What happens when your standard Python numerical computing libraries don't contain an operation you need? If you're forced to write a custom operation and it requires a for loop (i.e. you can't easily vectorize the operation using standard numpy/scipy operations), Cython may be a lifesaver. I recently encountered this when using the Method of Lines to solve some partial differential equations that model unsteady-state diffusion and reaction within a spherical catalyst pellet (more on this interesting chemical engineering problem in a future blog post). I'll present an example of setting up a custom finite difference calculation using Cython within a Google Colab notebook.
Within Colab, first load cython:
%load_ext cython
Next, cimport both cython and numpy, then write your function (remembering to declare return and all variable types). For some background, fd_interior_spherical_axisymmetic()
numerically approximates the spatial derivate term for the axisymmetric spherical diffusion problem (see DOI: 10.1371/journal.pone.0135506 for details).
%%cython
cimport cython
cimport numpy as np
cdef inline np.ndarray[np.float64_t, ndim=1] fd_interior_spherical_axisymmetic(\
np.ndarray[np.float64_t, ndim=1] f,
np.float64_t dr_nondim):
"""
f : numpy array for the concentration as a function of r (r from 0 to 1)
dr : the distance between radial points (non-dimensionalized)
returns :
numerical approximation of the spatial derivative terms at the interior
discretized points of an axisymmetric, spherical particle, i.e. :
1/r^2 d(r^2 df/dr)/dr
"""
cdef int i = 1
cdef int endpts = 2
cdef np.ndarray[np.float64_t, ndim=1] answer
answer = np.zeros(f.shape[0]-endpts, dtype=np.float64)
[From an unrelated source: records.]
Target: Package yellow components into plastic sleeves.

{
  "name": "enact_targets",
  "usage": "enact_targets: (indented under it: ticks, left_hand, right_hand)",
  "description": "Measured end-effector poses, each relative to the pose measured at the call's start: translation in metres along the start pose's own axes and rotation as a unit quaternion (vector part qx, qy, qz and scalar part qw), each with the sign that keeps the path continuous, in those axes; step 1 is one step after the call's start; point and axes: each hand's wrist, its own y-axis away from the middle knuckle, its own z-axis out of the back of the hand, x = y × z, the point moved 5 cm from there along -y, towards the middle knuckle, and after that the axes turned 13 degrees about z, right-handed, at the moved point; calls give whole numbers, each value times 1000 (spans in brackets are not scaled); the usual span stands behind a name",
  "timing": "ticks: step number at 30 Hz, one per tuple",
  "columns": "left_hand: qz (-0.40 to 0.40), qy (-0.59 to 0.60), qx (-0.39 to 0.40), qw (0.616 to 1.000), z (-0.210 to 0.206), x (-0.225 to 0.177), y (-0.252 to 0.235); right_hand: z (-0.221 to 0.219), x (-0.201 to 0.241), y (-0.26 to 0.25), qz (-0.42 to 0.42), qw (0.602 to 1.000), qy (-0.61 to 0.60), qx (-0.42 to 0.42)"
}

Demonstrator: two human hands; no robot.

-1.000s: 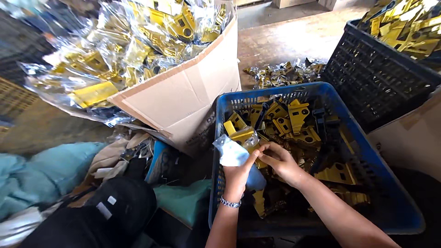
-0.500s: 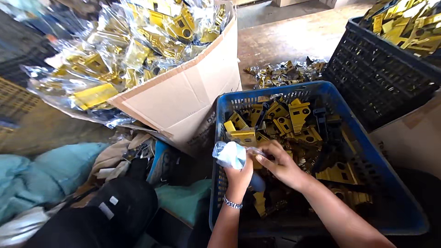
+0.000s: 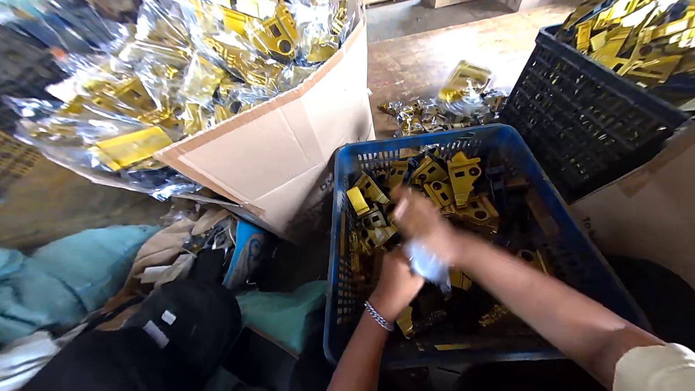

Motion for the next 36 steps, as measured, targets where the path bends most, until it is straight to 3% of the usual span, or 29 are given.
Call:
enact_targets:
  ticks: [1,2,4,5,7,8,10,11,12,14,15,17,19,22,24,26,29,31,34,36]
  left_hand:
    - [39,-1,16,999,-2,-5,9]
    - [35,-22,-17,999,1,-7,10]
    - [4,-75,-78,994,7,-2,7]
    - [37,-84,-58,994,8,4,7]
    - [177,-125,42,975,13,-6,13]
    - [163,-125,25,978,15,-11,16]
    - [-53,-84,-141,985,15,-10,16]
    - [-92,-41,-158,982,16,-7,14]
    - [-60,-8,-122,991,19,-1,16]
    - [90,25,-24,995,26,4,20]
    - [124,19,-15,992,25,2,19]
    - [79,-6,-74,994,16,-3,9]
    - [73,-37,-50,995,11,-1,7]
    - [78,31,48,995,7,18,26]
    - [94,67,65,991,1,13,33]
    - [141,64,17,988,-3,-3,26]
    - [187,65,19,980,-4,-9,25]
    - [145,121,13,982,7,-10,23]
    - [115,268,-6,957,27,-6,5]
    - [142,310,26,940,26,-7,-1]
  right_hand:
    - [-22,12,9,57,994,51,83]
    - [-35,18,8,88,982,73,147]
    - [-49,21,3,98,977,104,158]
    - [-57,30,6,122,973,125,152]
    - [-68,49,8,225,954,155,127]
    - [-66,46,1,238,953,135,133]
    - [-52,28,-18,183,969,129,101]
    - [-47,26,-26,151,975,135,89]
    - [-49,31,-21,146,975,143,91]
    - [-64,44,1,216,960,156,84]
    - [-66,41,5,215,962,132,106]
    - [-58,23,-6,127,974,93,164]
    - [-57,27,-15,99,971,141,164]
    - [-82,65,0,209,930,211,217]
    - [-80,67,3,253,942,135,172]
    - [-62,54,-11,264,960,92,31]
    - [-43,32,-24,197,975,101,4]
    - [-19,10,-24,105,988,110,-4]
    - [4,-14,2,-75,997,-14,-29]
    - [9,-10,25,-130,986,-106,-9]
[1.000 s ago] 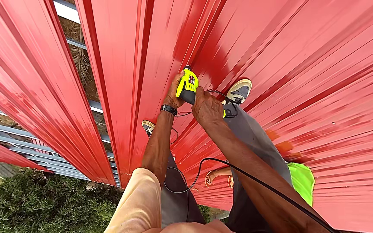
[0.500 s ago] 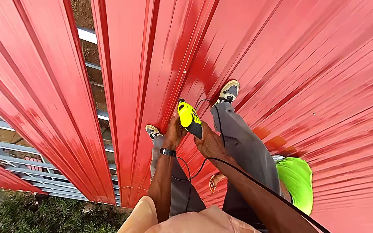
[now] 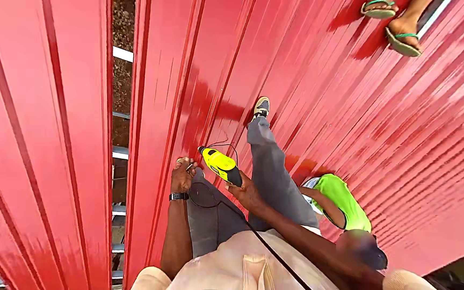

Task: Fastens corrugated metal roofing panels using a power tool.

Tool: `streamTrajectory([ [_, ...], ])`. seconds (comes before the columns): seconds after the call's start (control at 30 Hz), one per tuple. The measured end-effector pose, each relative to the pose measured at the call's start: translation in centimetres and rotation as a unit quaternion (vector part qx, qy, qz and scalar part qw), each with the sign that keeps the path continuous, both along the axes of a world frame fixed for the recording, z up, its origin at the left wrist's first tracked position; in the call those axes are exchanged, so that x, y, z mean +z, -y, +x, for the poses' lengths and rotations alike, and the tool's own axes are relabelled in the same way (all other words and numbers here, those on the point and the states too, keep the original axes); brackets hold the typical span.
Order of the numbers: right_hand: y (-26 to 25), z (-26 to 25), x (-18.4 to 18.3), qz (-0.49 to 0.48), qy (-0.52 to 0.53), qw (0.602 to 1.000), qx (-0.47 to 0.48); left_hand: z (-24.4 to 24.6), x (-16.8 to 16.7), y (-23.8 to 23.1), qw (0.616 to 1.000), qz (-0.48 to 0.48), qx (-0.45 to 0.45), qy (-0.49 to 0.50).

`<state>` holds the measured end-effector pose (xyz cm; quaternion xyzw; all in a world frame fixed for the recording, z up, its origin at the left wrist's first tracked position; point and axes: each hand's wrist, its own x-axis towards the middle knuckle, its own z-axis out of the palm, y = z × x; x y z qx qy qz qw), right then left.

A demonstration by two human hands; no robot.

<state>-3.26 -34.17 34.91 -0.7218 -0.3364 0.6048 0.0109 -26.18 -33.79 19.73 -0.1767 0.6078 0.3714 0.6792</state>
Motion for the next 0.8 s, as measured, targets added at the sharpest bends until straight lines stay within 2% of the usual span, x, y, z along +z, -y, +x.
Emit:
streamTrajectory([
  [0.17,3.7,-1.2,4.2,0.025,0.002,0.999,-0.028,-0.3,1.4,4.0,0.999,0.041,-0.008,0.014],
  [0.27,5.4,-1.0,4.5,0.033,-0.022,0.997,-0.062,-0.2,2.4,6.6,0.998,0.042,-0.047,0.018],
  [0.37,5.7,0.3,3.6,0.033,-0.035,0.997,-0.067,0.8,2.8,7.1,0.997,0.033,-0.073,0.013],
  [0.53,5.0,3.9,2.1,0.038,-0.048,0.996,-0.060,4.4,2.9,3.5,0.998,0.022,-0.059,0.010],
  [0.8,4.0,7.5,3.6,0.051,-0.041,0.996,-0.056,10.6,3.5,-2.1,0.998,-0.003,0.059,0.025],
])
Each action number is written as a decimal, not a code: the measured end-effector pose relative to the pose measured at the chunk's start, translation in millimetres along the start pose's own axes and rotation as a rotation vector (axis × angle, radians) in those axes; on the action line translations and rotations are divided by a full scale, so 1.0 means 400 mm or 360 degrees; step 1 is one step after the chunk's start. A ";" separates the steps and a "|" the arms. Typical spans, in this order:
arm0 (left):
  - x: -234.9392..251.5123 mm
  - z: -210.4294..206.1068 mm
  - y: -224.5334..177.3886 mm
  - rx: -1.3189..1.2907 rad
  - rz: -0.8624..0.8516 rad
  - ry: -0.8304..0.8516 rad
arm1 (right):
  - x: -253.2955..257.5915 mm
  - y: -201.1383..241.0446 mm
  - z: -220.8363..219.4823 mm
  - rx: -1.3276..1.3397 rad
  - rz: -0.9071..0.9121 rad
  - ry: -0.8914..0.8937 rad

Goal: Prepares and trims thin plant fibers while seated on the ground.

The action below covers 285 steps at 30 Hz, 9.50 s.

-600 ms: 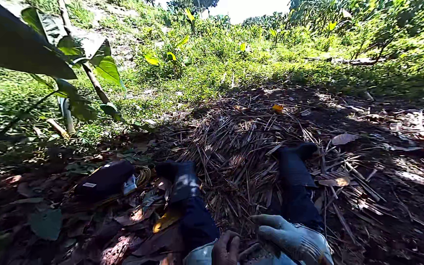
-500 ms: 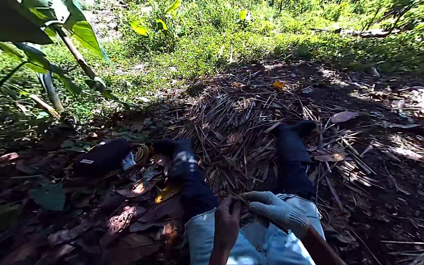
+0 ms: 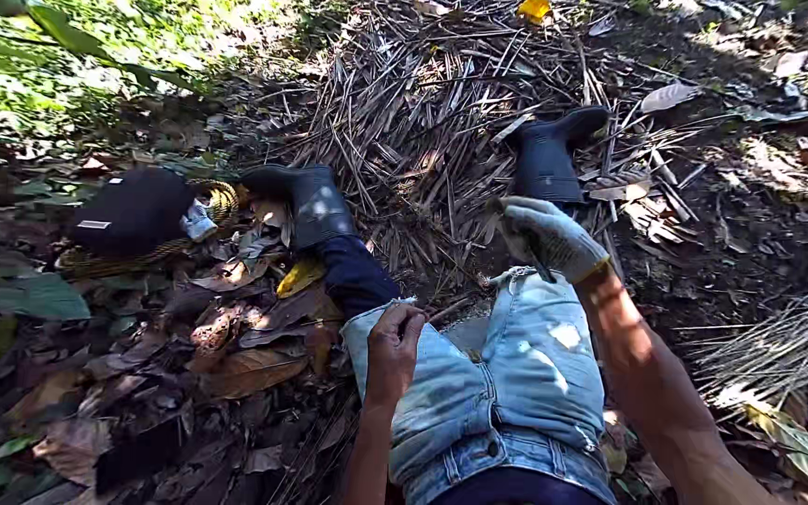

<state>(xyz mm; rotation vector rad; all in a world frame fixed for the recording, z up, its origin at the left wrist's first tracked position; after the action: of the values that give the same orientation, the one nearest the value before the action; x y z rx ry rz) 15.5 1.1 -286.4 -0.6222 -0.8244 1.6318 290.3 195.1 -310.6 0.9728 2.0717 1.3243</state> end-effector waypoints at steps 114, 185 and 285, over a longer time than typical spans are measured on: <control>0.032 -0.096 -0.026 0.0329 -0.0003 -0.0286 | 0.022 -0.012 -0.119 -0.0053 -0.0272 -0.0475; -0.028 -0.099 0.030 0.0157 0.0036 -0.0163 | -0.050 0.020 -0.085 -0.0266 -0.0153 -0.0768; -0.018 -0.107 -0.046 0.0367 -0.0161 -0.0353 | -0.134 -0.099 -0.260 -0.0119 -0.0384 -0.0083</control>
<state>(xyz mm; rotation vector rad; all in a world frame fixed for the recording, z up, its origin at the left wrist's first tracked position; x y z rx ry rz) 61.0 4.0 -298.3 -0.2369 -0.7982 1.6915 237.0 83.8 -302.9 0.6930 2.0125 1.2283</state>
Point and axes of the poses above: each hand's wrist, its own x-axis towards the middle knuckle, its own z-axis out of the back of the hand, y = z × x, the point moved 4 cm from there along x, towards the middle knuckle, and after that the axes turned 14 degrees about x, right-handed, at the moved point
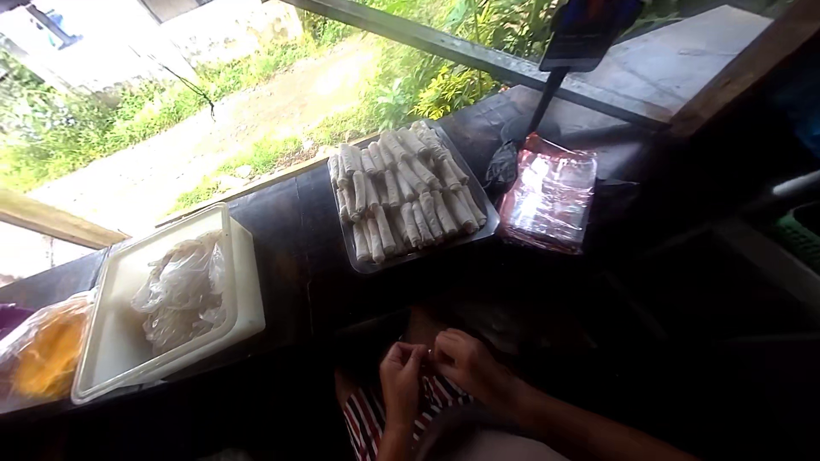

for i in range(1,f.shape[0]-1):
answer[i-1]=((i+1)*f[i+1]- 2*i*f[i] + (i-1)*f[i-1])/(i*dr_nondim**2)
return answer
def fd_interior_spherical_axisymmetic_wrapper(np.ndarray[np.float64_t, ndim=1] f,
np.float64_t dr_nondim):
return fd_interior_spherical_axisymmetic(f,dr_nondim)
import numpy as np
import timeit
Let's now define a pure pythonic function to do the same:
def pure_python_compute(f, dr_nondim):
answer = np.zeros(len(f)-2)
for i in range(1,f.shape[0]-1):
answer[i-1]=((i+1)*f[i+1]- 2*i*f[i] + (i-1)*f[i-1])/(i*dr_nondim**2)
return answer
Finally, let's compare their running times:
testarr = np.linspace(0,100,10000)
%timeit pure_python_compute(testarr,1)
%timeit fd_interior_spherical_axisymmetic_wrapper(testarr,1)
Which shows:
10 loops, best of 3: 20.7 ms per loop 10000 loops, best of 3: 65.3 µs per loop
This speedup of ~300x is absolutely critical given the number of times this function must be evaluated when solving a set of PDEs using the Method of Lines.